Apigee Developer Portal Kickstart 9.5.11 version allows concurrent user login - Session management not working

[mnimakwala]

Description

User from one machine with its credentials is able to login to another machine

Apigee Info

We are using Apigee OPDK version 4.52.00.

Steps to Reproduce

Steps to reproduce the behavior:

1. Go to 'Drupal web site'
2. Enter 'User id and password'
3. Click on Login buttong
4. User will be login to Drupal
5. Go to another machine and login to 'Drupal website'
6. User will be able to login to Drupal

Actual Behavior

User should be asked that you have already login to one machine. Your session is active on machine 1. Do you want to continue or disconnect previous session.

Expected Behavior

Application to ask for prompt saying 'Your session is active.

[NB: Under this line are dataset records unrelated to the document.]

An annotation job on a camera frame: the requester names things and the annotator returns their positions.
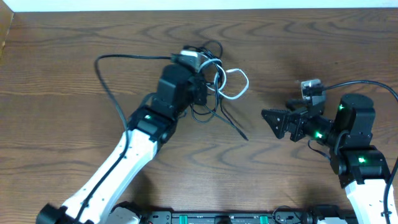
wood grain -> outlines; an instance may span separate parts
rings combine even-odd
[[[119,141],[121,123],[93,72],[98,55],[169,55],[208,39],[223,43],[226,68],[242,68],[250,78],[247,94],[226,103],[250,141],[217,119],[198,124],[187,116],[121,200],[174,210],[273,210],[316,203],[351,208],[328,163],[304,140],[276,139],[260,112],[283,108],[299,93],[299,81],[310,78],[327,85],[371,79],[398,90],[397,12],[16,14],[0,67],[0,223],[33,223],[47,202],[61,205]],[[104,60],[101,69],[129,114],[156,89],[168,63]],[[239,81],[229,78],[227,91],[239,91]],[[349,92],[374,100],[373,144],[392,167],[396,102],[375,86],[344,87],[328,93],[329,117]]]

white wall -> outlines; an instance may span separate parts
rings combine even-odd
[[[3,0],[14,12],[398,7],[398,0]]]

cable bundle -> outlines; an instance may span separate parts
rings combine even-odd
[[[220,54],[219,56],[215,56],[210,50],[208,50],[206,48],[207,45],[209,45],[210,43],[215,43],[218,44],[218,46],[220,47]],[[193,104],[190,105],[191,107],[191,112],[192,112],[192,118],[198,122],[198,123],[207,123],[209,122],[211,119],[213,119],[214,117],[217,117],[219,119],[221,119],[222,121],[224,121],[225,123],[231,125],[235,130],[237,130],[237,132],[242,136],[243,139],[245,140],[249,140],[246,135],[232,122],[231,118],[229,118],[229,116],[227,115],[227,111],[225,110],[225,108],[223,107],[223,98],[226,98],[228,100],[236,100],[239,97],[241,97],[246,90],[248,90],[249,88],[249,78],[248,76],[239,68],[232,68],[229,69],[227,71],[225,71],[222,67],[222,61],[221,61],[221,57],[223,56],[223,46],[221,45],[220,42],[216,41],[216,40],[209,40],[208,42],[205,42],[201,47],[195,47],[195,46],[191,46],[191,45],[186,45],[184,47],[185,50],[188,49],[195,49],[196,52],[202,54],[202,56],[205,59],[205,61],[199,66],[198,69],[198,73],[203,73],[204,70],[206,70],[206,68],[208,68],[211,65],[214,65],[217,72],[215,73],[214,76],[214,80],[212,80],[212,82],[207,82],[207,88],[211,91],[214,92],[214,96],[215,96],[215,107],[211,110],[209,107],[207,107],[207,105],[204,106],[204,108],[206,110],[208,110],[205,113],[200,113],[198,111],[196,111],[193,107]],[[225,93],[222,92],[222,90],[224,89],[225,85],[226,85],[226,81],[227,81],[227,74],[229,73],[234,73],[234,72],[240,72],[242,74],[242,76],[246,79],[246,86],[242,89],[242,91],[240,93],[238,93],[235,96],[228,96]],[[225,116],[226,119],[224,119],[223,117],[221,117],[220,115],[217,114],[217,109],[220,106],[221,112],[222,114]],[[211,116],[206,119],[206,120],[199,120],[196,115],[200,115],[200,116],[204,116],[204,115],[208,115],[211,114]]]

green led light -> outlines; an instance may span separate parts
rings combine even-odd
[[[323,134],[319,133],[318,131],[315,133],[316,138],[322,138]]]

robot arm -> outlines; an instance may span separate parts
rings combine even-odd
[[[128,131],[131,137],[129,150],[124,159],[113,169],[110,175],[96,190],[80,218],[81,223],[91,220],[93,223],[104,223],[111,212],[113,205],[124,192],[126,187],[137,173],[151,161],[157,152],[157,141],[150,140],[150,136],[138,129]],[[62,206],[67,207],[66,215],[75,218],[81,207],[81,202],[86,199],[89,192],[98,183],[105,172],[114,164],[122,153],[126,143],[126,133],[122,135],[119,144],[112,154],[91,177],[91,179],[72,197],[66,200]]]
[[[370,145],[376,115],[373,101],[364,95],[346,94],[332,121],[322,116],[326,96],[320,80],[303,82],[302,94],[303,100],[287,103],[291,111],[263,110],[263,118],[279,139],[288,131],[293,142],[308,135],[328,146],[331,168],[346,190],[358,223],[386,223],[383,195],[391,173],[383,154]],[[391,223],[398,223],[392,191],[391,187],[389,215]]]
[[[131,180],[171,138],[184,110],[190,104],[206,104],[206,80],[203,74],[198,73],[200,54],[183,51],[180,55],[174,55],[172,61],[175,64],[163,70],[157,92],[148,95],[130,116],[127,131],[102,166],[61,208],[47,204],[38,214],[36,223],[105,223],[113,205]],[[150,97],[152,102],[146,105]],[[128,148],[125,147],[127,134],[130,139]],[[124,157],[94,191],[79,216],[87,196],[125,149]]]

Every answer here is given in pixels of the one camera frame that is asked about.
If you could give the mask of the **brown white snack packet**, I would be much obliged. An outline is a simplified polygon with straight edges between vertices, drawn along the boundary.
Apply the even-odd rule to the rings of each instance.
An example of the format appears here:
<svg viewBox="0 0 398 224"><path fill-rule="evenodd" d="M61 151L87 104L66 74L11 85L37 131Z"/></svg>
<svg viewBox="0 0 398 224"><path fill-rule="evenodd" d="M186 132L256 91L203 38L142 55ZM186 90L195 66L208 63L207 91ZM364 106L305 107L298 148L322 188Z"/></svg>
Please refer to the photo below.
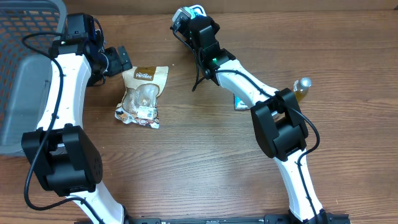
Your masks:
<svg viewBox="0 0 398 224"><path fill-rule="evenodd" d="M115 118L124 124L159 128L157 100L165 88L168 74L168 66L132 67L122 72L125 92L116 106Z"/></svg>

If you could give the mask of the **teal snack packet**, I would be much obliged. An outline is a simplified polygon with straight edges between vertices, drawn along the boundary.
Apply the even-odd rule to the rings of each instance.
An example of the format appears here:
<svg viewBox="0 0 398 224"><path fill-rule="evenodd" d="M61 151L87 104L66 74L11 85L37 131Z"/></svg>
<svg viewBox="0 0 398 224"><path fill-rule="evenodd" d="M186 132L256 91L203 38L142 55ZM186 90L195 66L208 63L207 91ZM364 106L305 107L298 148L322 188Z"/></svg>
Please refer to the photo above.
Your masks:
<svg viewBox="0 0 398 224"><path fill-rule="evenodd" d="M248 110L249 107L236 95L234 95L234 109L238 111Z"/></svg>

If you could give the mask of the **yellow dish soap bottle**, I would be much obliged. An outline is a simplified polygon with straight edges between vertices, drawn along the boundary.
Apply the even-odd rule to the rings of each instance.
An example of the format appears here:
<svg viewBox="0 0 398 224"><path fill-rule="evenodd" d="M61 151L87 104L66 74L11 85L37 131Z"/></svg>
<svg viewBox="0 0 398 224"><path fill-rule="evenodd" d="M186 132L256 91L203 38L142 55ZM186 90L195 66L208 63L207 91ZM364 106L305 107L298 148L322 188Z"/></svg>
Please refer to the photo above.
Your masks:
<svg viewBox="0 0 398 224"><path fill-rule="evenodd" d="M293 85L293 93L298 102L302 101L312 85L312 80L309 77L303 77L299 80L296 80Z"/></svg>

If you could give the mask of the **teal white wet wipes pack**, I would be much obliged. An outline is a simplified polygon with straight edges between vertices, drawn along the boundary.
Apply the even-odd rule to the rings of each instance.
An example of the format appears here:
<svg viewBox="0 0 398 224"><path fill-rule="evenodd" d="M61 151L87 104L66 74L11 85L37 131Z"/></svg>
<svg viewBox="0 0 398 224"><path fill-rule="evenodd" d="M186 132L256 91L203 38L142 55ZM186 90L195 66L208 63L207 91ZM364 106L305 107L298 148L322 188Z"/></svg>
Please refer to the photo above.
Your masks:
<svg viewBox="0 0 398 224"><path fill-rule="evenodd" d="M190 18L191 19L194 19L194 18L196 18L197 16L200 15L198 12L196 12L196 10L194 10L192 8L188 8L187 11L190 14Z"/></svg>

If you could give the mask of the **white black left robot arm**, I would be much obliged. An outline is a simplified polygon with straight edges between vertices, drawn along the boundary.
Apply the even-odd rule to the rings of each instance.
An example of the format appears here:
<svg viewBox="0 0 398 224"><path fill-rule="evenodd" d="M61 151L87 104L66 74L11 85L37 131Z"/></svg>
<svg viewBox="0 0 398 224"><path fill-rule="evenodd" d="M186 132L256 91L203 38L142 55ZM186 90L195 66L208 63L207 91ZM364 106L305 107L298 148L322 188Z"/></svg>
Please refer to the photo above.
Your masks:
<svg viewBox="0 0 398 224"><path fill-rule="evenodd" d="M83 104L90 78L104 78L111 59L105 54L104 37L71 34L55 40L49 59L33 69L51 78L49 95L35 131L22 135L21 146L30 163L24 200L33 210L49 210L75 202L92 223L132 223L126 208L113 199L103 178L101 155L82 127ZM46 206L34 205L29 187L36 176L41 187L63 199Z"/></svg>

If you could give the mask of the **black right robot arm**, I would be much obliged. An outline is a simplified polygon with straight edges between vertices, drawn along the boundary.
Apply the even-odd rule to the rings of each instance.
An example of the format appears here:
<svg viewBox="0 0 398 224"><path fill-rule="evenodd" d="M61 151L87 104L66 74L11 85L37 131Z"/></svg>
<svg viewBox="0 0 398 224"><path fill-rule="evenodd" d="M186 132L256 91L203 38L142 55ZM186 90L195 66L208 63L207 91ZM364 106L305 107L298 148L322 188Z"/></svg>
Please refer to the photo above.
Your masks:
<svg viewBox="0 0 398 224"><path fill-rule="evenodd" d="M306 138L313 123L301 113L292 90L265 85L220 47L215 38L219 28L210 17L189 16L179 32L195 52L203 77L233 92L250 108L256 141L275 160L284 180L292 223L326 223L307 165Z"/></svg>

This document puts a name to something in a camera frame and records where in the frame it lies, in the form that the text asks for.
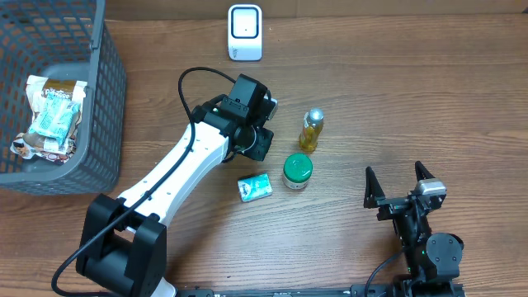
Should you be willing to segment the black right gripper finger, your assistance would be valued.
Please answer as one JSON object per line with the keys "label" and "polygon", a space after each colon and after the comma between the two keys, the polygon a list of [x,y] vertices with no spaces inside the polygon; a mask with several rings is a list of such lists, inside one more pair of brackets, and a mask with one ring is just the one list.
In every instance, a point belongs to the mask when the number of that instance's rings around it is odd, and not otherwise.
{"label": "black right gripper finger", "polygon": [[433,179],[434,176],[427,170],[427,168],[422,164],[421,161],[416,161],[415,164],[415,174],[417,181]]}
{"label": "black right gripper finger", "polygon": [[367,167],[365,169],[365,199],[366,200],[383,200],[385,194],[382,187],[379,184],[379,181],[375,175],[372,167]]}

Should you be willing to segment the teal tissue pack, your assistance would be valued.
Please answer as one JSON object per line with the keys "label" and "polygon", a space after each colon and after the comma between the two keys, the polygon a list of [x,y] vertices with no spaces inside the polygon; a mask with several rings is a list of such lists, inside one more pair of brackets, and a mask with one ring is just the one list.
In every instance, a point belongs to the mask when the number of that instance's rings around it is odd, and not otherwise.
{"label": "teal tissue pack", "polygon": [[238,192],[242,202],[251,202],[268,197],[273,190],[267,173],[238,180]]}

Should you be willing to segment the green lid jar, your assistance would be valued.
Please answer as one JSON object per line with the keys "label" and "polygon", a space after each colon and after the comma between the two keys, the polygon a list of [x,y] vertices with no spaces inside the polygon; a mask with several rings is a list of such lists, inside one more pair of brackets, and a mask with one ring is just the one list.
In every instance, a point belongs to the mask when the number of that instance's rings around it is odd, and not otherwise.
{"label": "green lid jar", "polygon": [[313,163],[306,154],[291,154],[283,166],[283,182],[290,189],[303,189],[308,185],[313,169]]}

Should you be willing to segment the yellow liquid bottle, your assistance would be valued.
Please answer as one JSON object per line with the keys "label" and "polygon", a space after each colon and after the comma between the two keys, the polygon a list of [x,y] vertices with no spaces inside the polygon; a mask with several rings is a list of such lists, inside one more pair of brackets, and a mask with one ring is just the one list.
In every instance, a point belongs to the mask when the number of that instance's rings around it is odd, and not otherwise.
{"label": "yellow liquid bottle", "polygon": [[313,108],[305,113],[299,134],[299,146],[305,152],[312,153],[317,148],[318,137],[323,130],[323,119],[324,114],[320,108]]}

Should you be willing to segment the teal snack bar wrapper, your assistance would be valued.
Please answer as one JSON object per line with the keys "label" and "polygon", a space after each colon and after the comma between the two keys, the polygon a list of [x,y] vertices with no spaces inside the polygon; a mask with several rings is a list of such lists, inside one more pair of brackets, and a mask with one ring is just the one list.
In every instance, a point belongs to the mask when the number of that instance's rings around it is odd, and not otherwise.
{"label": "teal snack bar wrapper", "polygon": [[54,139],[62,146],[81,106],[80,103],[69,100],[65,93],[49,92],[43,110],[32,122],[28,132]]}

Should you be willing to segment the brown snack pouch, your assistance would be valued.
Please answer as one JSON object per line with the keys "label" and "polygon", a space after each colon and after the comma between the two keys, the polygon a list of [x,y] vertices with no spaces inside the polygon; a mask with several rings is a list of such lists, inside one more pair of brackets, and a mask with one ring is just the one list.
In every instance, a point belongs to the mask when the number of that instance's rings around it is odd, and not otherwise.
{"label": "brown snack pouch", "polygon": [[86,97],[87,82],[80,80],[59,80],[31,75],[26,81],[26,95],[32,111],[31,124],[43,110],[49,92],[65,93],[69,100],[80,103],[81,109],[74,117],[68,138],[62,146],[50,138],[28,132],[20,133],[12,141],[10,150],[30,160],[40,158],[58,165],[66,163],[76,152],[78,126],[82,121],[83,101]]}

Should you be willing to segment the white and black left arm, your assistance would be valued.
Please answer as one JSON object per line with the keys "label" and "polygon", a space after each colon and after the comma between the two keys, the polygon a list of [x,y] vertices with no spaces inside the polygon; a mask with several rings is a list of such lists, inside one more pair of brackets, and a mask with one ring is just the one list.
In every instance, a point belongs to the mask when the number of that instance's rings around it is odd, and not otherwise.
{"label": "white and black left arm", "polygon": [[242,155],[262,161],[273,133],[264,124],[278,103],[244,74],[188,112],[190,123],[175,147],[140,182],[88,207],[76,272],[103,287],[103,296],[175,296],[165,278],[167,230],[182,203],[209,171]]}

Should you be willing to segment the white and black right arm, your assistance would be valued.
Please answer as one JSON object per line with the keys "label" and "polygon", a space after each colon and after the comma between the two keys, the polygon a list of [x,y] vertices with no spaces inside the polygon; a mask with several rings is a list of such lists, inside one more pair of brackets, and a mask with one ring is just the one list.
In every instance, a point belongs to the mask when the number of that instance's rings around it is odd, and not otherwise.
{"label": "white and black right arm", "polygon": [[[364,296],[464,296],[460,275],[464,242],[453,233],[433,233],[427,216],[441,208],[446,186],[419,161],[415,162],[417,184],[406,196],[388,198],[371,167],[365,169],[366,209],[377,209],[377,220],[390,220],[402,245],[393,256],[370,274]],[[397,275],[390,284],[374,285],[376,275],[400,256],[405,257],[408,272]]]}

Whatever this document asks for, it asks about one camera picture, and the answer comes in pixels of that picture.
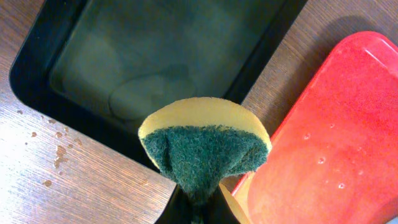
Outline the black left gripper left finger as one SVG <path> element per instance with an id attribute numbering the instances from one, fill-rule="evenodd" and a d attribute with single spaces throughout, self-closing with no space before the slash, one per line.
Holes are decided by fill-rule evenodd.
<path id="1" fill-rule="evenodd" d="M 191 221 L 192 206 L 189 198 L 177 185 L 155 224 L 191 224 Z"/>

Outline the yellow green scrub sponge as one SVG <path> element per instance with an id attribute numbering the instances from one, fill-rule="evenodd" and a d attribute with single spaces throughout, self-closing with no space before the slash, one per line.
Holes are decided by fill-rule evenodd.
<path id="1" fill-rule="evenodd" d="M 249 223 L 220 181 L 255 171 L 266 162 L 272 144 L 255 114 L 221 98 L 188 98 L 149 115 L 138 136 L 160 173 L 189 198 L 191 223 L 207 223 L 207 201 L 217 187 L 239 223 Z"/>

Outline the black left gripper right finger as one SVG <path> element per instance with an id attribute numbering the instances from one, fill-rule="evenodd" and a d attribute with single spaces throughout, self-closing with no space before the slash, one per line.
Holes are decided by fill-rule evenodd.
<path id="1" fill-rule="evenodd" d="M 239 224 L 220 187 L 207 201 L 207 224 Z"/>

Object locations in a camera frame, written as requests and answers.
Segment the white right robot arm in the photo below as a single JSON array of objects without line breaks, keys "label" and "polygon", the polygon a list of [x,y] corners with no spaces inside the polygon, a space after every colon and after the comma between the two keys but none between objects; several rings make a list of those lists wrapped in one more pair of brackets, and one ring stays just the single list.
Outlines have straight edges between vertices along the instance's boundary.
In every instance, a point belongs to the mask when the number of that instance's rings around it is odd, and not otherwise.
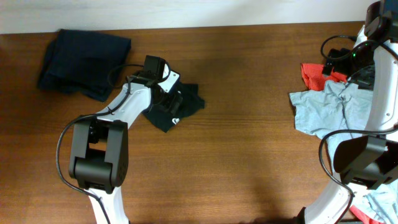
[{"label": "white right robot arm", "polygon": [[369,47],[376,79],[370,90],[354,81],[327,81],[322,91],[291,93],[295,128],[320,138],[318,155],[329,178],[301,209],[297,223],[338,223],[351,208],[383,223],[397,222],[397,43],[377,44],[360,31],[353,56]]}]

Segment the red garment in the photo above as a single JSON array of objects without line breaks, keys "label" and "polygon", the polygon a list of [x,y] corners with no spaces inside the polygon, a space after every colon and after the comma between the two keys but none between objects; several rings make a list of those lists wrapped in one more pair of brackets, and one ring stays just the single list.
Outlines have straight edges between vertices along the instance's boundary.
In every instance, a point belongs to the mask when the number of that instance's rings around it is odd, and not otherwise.
[{"label": "red garment", "polygon": [[321,64],[302,63],[300,66],[304,84],[309,90],[322,91],[327,80],[337,83],[347,82],[347,76],[342,73],[332,71],[331,75],[324,75],[322,73],[323,65]]}]

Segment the folded navy blue garment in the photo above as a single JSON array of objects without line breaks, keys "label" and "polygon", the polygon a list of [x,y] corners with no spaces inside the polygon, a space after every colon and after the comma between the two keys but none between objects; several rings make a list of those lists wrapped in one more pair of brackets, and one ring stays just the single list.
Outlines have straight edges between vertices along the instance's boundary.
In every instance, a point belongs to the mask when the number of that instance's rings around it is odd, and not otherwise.
[{"label": "folded navy blue garment", "polygon": [[131,40],[116,35],[85,30],[61,29],[49,43],[37,88],[62,93],[76,91],[104,102],[112,92],[119,72],[131,49]]}]

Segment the dark green t-shirt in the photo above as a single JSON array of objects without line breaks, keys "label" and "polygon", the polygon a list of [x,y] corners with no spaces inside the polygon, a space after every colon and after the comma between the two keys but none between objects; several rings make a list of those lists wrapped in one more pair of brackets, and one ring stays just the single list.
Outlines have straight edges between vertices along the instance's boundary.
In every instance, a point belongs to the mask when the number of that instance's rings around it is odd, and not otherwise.
[{"label": "dark green t-shirt", "polygon": [[183,101],[175,115],[150,109],[142,114],[156,127],[167,133],[177,125],[183,118],[195,114],[198,110],[205,108],[205,101],[198,95],[198,84],[178,82],[175,90],[183,96]]}]

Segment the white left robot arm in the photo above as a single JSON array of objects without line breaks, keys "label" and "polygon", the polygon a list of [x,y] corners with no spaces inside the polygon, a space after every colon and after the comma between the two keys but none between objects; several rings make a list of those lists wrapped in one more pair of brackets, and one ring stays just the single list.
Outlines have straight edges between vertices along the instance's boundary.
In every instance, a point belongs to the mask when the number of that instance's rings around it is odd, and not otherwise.
[{"label": "white left robot arm", "polygon": [[129,166],[129,128],[155,104],[155,91],[166,98],[179,80],[172,72],[148,87],[140,78],[130,78],[106,108],[74,123],[68,171],[89,196],[97,223],[129,223],[121,190]]}]

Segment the light blue-grey t-shirt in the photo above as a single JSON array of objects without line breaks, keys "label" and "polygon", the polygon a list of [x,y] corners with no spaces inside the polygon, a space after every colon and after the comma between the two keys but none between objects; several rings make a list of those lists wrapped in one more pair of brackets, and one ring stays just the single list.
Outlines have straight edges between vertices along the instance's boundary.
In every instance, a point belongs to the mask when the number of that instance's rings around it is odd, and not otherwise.
[{"label": "light blue-grey t-shirt", "polygon": [[[328,80],[322,91],[290,93],[289,98],[295,107],[296,130],[321,139],[339,129],[364,130],[373,92]],[[397,223],[397,181],[355,197],[351,211],[359,211],[377,222]]]}]

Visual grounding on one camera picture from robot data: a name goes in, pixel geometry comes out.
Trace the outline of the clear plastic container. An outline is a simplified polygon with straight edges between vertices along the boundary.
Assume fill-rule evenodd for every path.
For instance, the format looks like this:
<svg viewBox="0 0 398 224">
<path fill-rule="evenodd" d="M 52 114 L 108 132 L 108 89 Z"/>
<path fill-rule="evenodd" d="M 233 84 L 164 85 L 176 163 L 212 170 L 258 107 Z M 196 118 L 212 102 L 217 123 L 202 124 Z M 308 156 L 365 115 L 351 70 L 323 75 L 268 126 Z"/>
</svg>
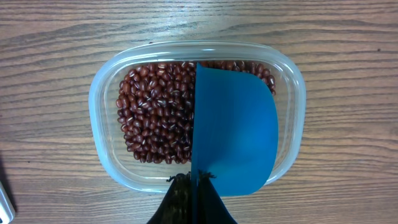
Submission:
<svg viewBox="0 0 398 224">
<path fill-rule="evenodd" d="M 296 64 L 269 46 L 159 42 L 107 61 L 88 104 L 99 160 L 116 182 L 166 192 L 174 175 L 207 171 L 219 195 L 238 196 L 292 167 L 306 88 Z"/>
</svg>

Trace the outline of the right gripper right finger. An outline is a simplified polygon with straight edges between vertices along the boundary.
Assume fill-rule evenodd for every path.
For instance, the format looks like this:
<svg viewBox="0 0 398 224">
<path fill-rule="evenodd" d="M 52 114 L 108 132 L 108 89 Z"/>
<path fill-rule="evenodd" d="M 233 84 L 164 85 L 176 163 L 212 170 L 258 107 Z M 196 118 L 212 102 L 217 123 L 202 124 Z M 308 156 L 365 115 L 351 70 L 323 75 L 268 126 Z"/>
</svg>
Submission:
<svg viewBox="0 0 398 224">
<path fill-rule="evenodd" d="M 198 223 L 199 224 L 237 224 L 229 214 L 223 201 L 211 183 L 215 176 L 210 172 L 199 171 L 198 180 Z"/>
</svg>

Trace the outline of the red beans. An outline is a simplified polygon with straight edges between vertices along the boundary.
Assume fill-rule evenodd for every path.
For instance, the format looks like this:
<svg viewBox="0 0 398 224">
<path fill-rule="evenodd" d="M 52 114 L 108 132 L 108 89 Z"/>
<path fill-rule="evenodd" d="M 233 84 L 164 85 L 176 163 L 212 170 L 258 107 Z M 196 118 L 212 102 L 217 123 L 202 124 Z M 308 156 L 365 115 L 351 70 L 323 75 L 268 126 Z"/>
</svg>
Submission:
<svg viewBox="0 0 398 224">
<path fill-rule="evenodd" d="M 177 61 L 138 65 L 119 84 L 118 123 L 127 151 L 143 163 L 192 161 L 197 65 L 250 73 L 275 95 L 275 78 L 262 63 L 245 60 Z"/>
</svg>

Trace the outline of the blue measuring scoop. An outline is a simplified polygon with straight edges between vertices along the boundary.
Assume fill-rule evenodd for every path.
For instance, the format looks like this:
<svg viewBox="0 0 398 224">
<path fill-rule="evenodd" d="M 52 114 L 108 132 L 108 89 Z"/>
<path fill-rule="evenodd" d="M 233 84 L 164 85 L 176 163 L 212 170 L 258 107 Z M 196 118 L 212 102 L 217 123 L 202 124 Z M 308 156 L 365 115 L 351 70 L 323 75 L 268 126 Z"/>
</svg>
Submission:
<svg viewBox="0 0 398 224">
<path fill-rule="evenodd" d="M 199 171 L 215 176 L 220 198 L 253 194 L 268 180 L 279 126 L 268 86 L 250 73 L 197 65 L 192 142 L 193 222 Z"/>
</svg>

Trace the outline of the white kitchen scale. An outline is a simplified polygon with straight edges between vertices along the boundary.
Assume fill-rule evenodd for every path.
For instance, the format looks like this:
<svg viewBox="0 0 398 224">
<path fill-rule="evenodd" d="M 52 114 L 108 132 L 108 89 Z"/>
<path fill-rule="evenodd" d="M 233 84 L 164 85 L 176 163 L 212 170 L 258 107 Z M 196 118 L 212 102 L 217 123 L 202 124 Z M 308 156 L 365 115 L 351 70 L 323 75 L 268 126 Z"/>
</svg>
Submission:
<svg viewBox="0 0 398 224">
<path fill-rule="evenodd" d="M 2 186 L 2 183 L 0 183 L 0 219 L 1 219 L 1 224 L 10 224 L 10 222 L 13 221 L 15 218 L 16 212 L 14 210 L 14 207 L 9 200 L 9 197 L 7 196 L 7 193 Z"/>
</svg>

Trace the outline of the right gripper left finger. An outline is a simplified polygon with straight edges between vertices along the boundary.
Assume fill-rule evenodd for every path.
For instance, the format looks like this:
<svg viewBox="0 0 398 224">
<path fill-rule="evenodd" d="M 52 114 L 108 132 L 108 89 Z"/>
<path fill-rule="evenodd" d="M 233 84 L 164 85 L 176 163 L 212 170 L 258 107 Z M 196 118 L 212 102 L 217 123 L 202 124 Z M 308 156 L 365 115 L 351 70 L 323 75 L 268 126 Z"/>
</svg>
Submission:
<svg viewBox="0 0 398 224">
<path fill-rule="evenodd" d="M 191 173 L 170 176 L 170 187 L 147 224 L 191 224 Z"/>
</svg>

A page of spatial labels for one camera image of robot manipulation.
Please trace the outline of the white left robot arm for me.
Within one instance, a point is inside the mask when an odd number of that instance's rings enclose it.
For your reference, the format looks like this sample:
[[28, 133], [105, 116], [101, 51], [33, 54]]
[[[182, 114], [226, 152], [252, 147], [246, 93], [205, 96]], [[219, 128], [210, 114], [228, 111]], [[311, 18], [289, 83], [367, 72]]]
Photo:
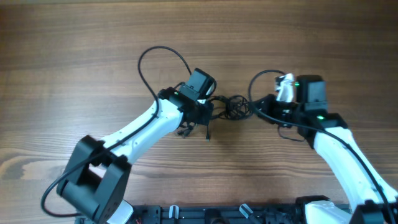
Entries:
[[172, 87], [161, 90], [151, 107], [124, 128], [100, 140], [80, 139], [57, 194], [93, 223], [129, 223], [134, 209], [123, 197], [132, 165], [183, 123], [208, 125], [213, 108]]

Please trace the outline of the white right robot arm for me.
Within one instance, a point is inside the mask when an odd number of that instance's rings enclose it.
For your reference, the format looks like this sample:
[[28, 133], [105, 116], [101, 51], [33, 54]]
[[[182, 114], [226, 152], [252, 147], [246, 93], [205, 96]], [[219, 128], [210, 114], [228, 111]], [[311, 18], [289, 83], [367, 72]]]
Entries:
[[327, 111], [325, 96], [304, 93], [292, 102], [268, 95], [250, 105], [270, 123], [296, 126], [329, 165], [349, 200], [350, 213], [328, 198], [302, 197], [302, 223], [397, 223], [397, 190], [366, 159], [342, 117]]

Do you want to continue or discontinue session'.

Screenshots

NA

Notes

This is vulnerable as session management is not properly maintained in this version.

Version Info

Apigee Developer Portal Kickstart version - 9.5.11
Apigee version - 4.52.00

[kedarkhaire]

Hi @mnimakwala

Thanks for bringing this to our eyes, we will have a internal dicussion on it and will update here.

[kedarkhaire]

Hi @mnimakwala

To be very clear, this issue occurs on all Drupal versions, I checked.
I will address this issue on our next to next release, I have added in our queue, but many things are in process, so it will take some time.

In the mean time, if you are having solution for this issue, we are open for your contribution on this.

Thanks!